Author's Note: WOOHOO. Weirdness will again ensue this Authors note. This isn't really a crossover this time. Title says all. Naraku's Diary, Entries 1, 2, and 3. There will probably be more in later stories ;D. And much love to all my reviewers! In case you haven't noticed, I read every review I get ;)! So yours won't go unnoticed!
Entry 1:
Dear Diary,
My name is Naraku. I am a crazy, bi-polar(hey, they say the first step to recovery is admitting your problem right?), half-demon who wears a baboon suit. Note to self, get that thing dry-cleaned. It's beggining to smell. Kukuku...
Today, that terrible villain Inuyasha destroyed another one of my puppets, along with that wench Kagome. I can't beleive how destructive they are. They have absolutely no respect for my property kukuku... It's getting tedious. It's always the same thing.
I get accused of being evil, Inuyasha tries and fails to break through my barrier, I van-cackle, and by some miracle they manage to injure me and I must run away. Kukuku...
Then there's that creepy dead lady who follows me around and declares she loves me. How gross...Ew Kukuku...I hate her. But for some reason even if I kill her she just comes back... It's strange. Kukuku... Kikyo was her name, I think.
Wow, I must sound like a little girl gossiping about people. *Squee* I think I'll glomp Kagura later. She needs a little love. I think she hates me. Maybe I can make her love me kukuku...
Then there's Kanna. She's totally grounded from her phone. She's so annoying. She's gone way over her minutes this month. And to call Kohaku. I mean, he lives in the same building kukuku... Why would you use minutes by talking to someone who lives in the sam building kukuku...
Well that's all for now, Naraku.
Entry 2:
Dear Diary,
I ended up getting injured by Inuyasha again. I had almost completely absorbed his half brother Sesshomaru, but he stopped me. Oh god, how I despise Sesshomaru kukuku. He talks in third person, and calls himself the Mighty Sesshomaru. It's disgusting.
I glomped Kagura. I got the sense I wasn't her type from the black eye and bloody nose. Love hurts. I've learned that from her. I was trying to trash talk about Sesshomaru with her, and she got pretty mad. I don't know why though. Perhaps she likes him, and that's why she doesn't like me. If that's the case, he's next on my list to kill. It makes me hate him even more kukuku...
Kanna's mad that I grounded her from her phone. I think she somehow has another one though, because I hear her talking all the time still. Either she has another phone, or she's talking to herself and making up conversations. If it's the latter, I'm worried about her sanity.
I suppose that most of the readers beleive I'm the villain here. Ever thought about how I feel even once? Probably not. What if I'm the victim here? All I want is the Shikon Jewel, and those meanies are trying to steal it from me! I want it so that I can prevent Inuyasha from becoming a full demo(lies) kukuku... Fine, don't beleive me kukuku...
I didn't get my baboon costume dry-cleaned, so it still smells like ass. Big smelly ass. Oh well.

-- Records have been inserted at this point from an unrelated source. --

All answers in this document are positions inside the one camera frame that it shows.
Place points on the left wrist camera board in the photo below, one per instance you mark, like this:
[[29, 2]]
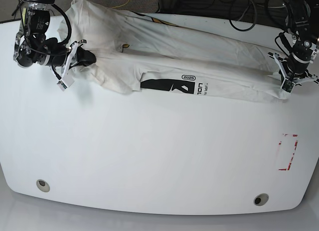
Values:
[[287, 86]]

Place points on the red tape rectangle marking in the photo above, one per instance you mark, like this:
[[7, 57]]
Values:
[[286, 151]]

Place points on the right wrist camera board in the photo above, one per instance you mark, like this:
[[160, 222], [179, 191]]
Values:
[[65, 83]]

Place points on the table cable grommet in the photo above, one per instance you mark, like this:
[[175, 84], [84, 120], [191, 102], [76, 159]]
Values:
[[43, 185], [261, 199]]

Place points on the black silver robot arm right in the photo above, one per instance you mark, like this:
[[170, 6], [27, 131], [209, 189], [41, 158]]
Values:
[[32, 46]]

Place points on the right table cable grommet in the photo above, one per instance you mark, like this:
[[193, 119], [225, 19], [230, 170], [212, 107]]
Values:
[[261, 199]]

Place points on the white printed t-shirt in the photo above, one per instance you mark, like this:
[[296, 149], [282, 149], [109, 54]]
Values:
[[134, 51]]

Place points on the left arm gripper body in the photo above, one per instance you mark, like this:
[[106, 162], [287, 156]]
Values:
[[300, 37]]

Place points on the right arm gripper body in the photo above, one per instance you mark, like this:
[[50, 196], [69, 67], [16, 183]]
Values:
[[32, 46]]

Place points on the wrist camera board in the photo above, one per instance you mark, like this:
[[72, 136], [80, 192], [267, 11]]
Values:
[[287, 86], [65, 83]]

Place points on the left table cable grommet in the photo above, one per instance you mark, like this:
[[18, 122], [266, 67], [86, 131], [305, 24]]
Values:
[[43, 185]]

I suppose it serves me right, seeing as I make people breath in my miasma all day, I suppose it's a taste of my own medicine. Kukuku...
Well, that's all for now, Naraku.
Entry 3:
Dear Diary,
I suppose that everyone in the world hates me by now. That wolf demon Koga is particularly angry. I don't care, and I don't even understand why he's so upset. It's dumb. I only made Kagura kill most of his friends and family. I mean, what's the big deal. It's all just war. That's just the way it had to be. I had to manipulate him into killing Inuyasha. Even that didn't work though, and both disgusting canines survived the battle.

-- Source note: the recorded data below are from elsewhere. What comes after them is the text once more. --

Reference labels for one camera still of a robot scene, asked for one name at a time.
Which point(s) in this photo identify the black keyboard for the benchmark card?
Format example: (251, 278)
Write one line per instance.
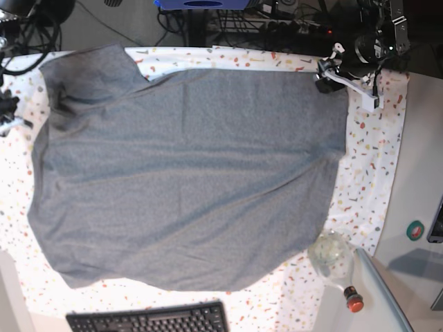
(208, 316)

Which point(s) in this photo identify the green tape roll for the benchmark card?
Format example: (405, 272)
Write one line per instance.
(415, 230)

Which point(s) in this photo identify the blue box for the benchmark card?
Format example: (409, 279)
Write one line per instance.
(206, 4)

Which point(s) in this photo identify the clear bottle with orange cap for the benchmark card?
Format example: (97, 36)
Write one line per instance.
(332, 259)

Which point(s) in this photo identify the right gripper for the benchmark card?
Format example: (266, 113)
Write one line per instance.
(8, 105)

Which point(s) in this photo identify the grey t-shirt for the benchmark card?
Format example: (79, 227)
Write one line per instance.
(200, 180)

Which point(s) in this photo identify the grey metal rail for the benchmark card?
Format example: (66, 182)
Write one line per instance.
(382, 309)

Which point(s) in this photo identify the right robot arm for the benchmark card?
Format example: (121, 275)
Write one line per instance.
(22, 32)

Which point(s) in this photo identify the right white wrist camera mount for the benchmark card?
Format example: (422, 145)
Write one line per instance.
(8, 124)

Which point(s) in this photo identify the terrazzo pattern tablecloth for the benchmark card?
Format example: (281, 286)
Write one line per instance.
(286, 300)

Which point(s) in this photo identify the black power strip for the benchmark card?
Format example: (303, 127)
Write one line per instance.
(299, 26)

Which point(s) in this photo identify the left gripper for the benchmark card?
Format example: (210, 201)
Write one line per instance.
(347, 66)

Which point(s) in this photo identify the smartphone at right edge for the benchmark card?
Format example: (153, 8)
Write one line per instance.
(435, 234)

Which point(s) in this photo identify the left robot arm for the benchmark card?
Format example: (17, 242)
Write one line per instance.
(367, 34)

I've put Kanna in therapy, because I found out she was going through cell- phone withdrawal. Whatever the hell that is kukuku... She had indeed been making up conversations. What a freak.
Kagura tried to sneak away. I was very angry with her, but I eventually got over it because I love her. I still haven't been able to get rid of Sesshomaru. He's the only one that stands in my way. It's extremely angering. How can one stupid dog demon be the only thing that stands in the way? It makes no sense.! Kukuku...
I finally got that smelly baboon's ass cleaned. Now it smells like miasma. What a lovely change kukuku... It's still horrible kukuku. I should just get rid of it. Maybe it's another reason why Kagura doesn't love me!
Well, that's all for now, Naraku.
Author's Note: So...whataya think? Funnier than the last story? And sorry for grammatical and spelling errors. Feeling a bit lazy today.